First, we have to realize that (.) . (.) can also be written as:
(.) (.) (.)
which is its prefix equivalent form. Then, we make use of the fact that in Haskell, function application is left associative. So the same code can be written as:
((.) (.)) (.)
Now, we have the job of figuring out the type of:
((.) (.))
If we type that into ghci, we get:
(a1 -> b -> c) -> a1 -> (a -> b) -> a -> c
which may actually look more intimidating than the type of (.) . (.). So why does (.) (.) have the above type?
Recall that the compose operator (.) has type:
(b -> c) -> (a -> b) -> a -> c
Now we try to match the types. In (.) (.), we rename the type variables so that the (.) that serves as the argument has the type
(b1 -> c1) -> (a1 -> b1) -> a1 -> c1
Since this (.) is just 1 argument, we must have that (b -> c) in the compose that’s being called be of type (b1 -> c1) -> (a1 -> b1) -> a1 -> c1. Using the fact that the -> operator is right associative, we must have the following type matches:
b: (b1 -> c1)
c: (a1 -> b1) -> a1 -> c1
So after taking (.) as its first argument, the type of the compose being called is now:
(a -> b) -> a -> c
before substitution. Now we perform the substitution and get:
(a -> (b1 -> c1)) -> a -> (a1 -> b1) -> a1 -> c1
Renaming b1 to b and c1 to c, we get
(a -> (b -> c)) -> a -> (a1 -> b) -> a1 -> c
We can also remove the inner parentheses in (a -> (b -> c)) (because there are only 1 argument functions in Haskell) to get:
(a -> b -> c) -> a -> (a1 -> b) -> a1 -> c
Then we swap the names of a1 and a to get:
(a1 -> b -> c) -> a1 -> (a -> b) -> a -> c
which is the type of (.) (.) that we got from ghci.

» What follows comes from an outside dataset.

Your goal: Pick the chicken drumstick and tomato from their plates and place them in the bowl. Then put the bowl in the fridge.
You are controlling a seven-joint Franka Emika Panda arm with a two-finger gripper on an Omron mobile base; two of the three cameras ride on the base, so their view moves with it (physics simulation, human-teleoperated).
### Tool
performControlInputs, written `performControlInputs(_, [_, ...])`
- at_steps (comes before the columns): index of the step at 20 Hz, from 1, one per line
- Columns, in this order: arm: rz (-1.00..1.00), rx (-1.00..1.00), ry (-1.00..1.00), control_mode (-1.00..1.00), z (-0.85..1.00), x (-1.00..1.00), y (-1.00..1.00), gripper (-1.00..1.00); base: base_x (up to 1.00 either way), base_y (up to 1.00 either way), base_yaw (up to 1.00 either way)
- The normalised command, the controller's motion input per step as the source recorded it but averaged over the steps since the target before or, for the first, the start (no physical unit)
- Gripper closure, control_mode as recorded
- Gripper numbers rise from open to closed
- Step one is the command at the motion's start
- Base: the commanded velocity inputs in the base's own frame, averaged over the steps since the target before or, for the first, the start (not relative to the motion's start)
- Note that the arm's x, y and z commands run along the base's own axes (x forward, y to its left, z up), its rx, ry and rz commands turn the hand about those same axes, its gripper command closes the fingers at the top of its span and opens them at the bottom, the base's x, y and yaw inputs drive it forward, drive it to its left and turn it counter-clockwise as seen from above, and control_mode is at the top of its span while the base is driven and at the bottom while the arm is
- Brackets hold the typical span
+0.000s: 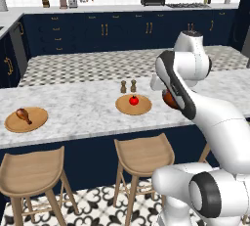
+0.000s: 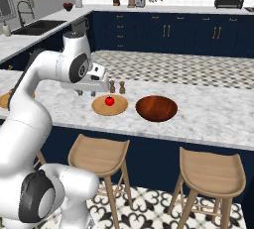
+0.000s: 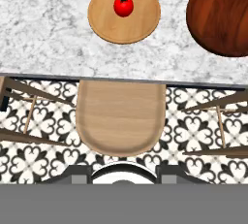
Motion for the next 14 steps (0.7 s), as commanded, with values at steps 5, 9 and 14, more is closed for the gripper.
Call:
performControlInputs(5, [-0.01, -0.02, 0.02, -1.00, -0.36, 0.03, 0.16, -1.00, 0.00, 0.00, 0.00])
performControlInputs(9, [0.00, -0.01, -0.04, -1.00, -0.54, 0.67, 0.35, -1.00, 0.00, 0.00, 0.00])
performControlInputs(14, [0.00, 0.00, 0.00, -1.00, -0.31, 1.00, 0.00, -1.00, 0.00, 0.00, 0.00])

Now that we got the type of (.) (.), we have to figure out the type of ((.) (.)) (.), or equivalently, (.) (.) (.). We rename the type variables of the (.) argument so that it has type (b2 -> c2) -> (a2 -> b2) -> a2 -> c2. Doing some pattern matching between this and the type of (.) (.), we get:
a1: (b2 -> c2)
b: (a2 -> b2)
c: a2 -> c2
After applying (.) (.) with (.), its type pre-substitution is:
a1 -> (a -> b) -> a -> c
Now we substitute what we got from pattern matching on the types to get:
(b2 -> c2) -> (a -> (a2 -> b2)) -> a -> a2 -> c2
We can get rid of the inner parentheses in the second argument and rename b2 to b, rename c2 to c to get:
(b -> c) -> (a -> a2 -> b) -> a -> a2 -> c
We can rename a to a1 and a2 to a to get
(b -> c) -> (a1 -> a -> b) -> a1 -> a -> c
which is what we want. If we erroneously started out pattern matching the type signature of compose with its 2 arguments which also happen to be compose, we can probably never arrive at the correct type signature. Just look at the type of the second argument of (.) . (.) - it is a1 -> a -> b, a function with 2 arguments! Who would have known!

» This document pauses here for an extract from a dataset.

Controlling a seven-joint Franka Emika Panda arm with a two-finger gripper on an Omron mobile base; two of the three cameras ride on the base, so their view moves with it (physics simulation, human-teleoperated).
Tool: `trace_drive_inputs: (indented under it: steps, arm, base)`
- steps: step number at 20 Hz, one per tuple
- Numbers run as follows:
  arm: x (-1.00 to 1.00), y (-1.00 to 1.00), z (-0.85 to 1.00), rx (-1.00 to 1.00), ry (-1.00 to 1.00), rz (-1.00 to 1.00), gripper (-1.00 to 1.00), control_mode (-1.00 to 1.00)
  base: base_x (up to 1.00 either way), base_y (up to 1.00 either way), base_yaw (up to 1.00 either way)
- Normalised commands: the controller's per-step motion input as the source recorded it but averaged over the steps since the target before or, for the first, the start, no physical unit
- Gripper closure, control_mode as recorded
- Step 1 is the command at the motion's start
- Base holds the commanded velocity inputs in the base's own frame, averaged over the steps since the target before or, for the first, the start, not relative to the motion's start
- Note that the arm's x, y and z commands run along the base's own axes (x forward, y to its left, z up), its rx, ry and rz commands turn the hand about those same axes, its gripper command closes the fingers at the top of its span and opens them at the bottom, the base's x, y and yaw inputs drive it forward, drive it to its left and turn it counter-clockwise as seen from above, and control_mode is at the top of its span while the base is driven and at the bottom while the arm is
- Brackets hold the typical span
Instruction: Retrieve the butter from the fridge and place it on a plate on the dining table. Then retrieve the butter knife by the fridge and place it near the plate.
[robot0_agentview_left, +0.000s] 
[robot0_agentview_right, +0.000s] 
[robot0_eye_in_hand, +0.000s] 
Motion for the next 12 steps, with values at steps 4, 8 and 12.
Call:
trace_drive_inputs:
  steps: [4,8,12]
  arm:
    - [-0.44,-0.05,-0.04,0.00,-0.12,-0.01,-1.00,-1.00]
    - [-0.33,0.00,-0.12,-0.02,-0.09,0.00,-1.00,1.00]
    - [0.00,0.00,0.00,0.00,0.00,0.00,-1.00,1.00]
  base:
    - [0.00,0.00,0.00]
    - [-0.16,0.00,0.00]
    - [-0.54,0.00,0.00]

I was reading about the ST monad when I encountered this answer: https://stackoverflow.com/a/28146074. When I saw the following snippet of code:
swap (x, y) = (y, x)
(.*) = (.) . (.)
filterAccum :: (a -> b -> (Bool, a)) -> a -> [b] -> [b]
filterAccum f a xs = [x | (x, True) <- zip xs $ snd $ mapAccumL (swap .* f) a xs]
I was flabbergasted at the definition (.*) = (.) . (.), and how .* was later used in (swap .* f). It looked so surreal (just like a lot of Haskell code I’m seeing). I was thinking - no way this works. Then I copied and pasted a slightly modified version of this into a file and compiled it, and it worked. Magically.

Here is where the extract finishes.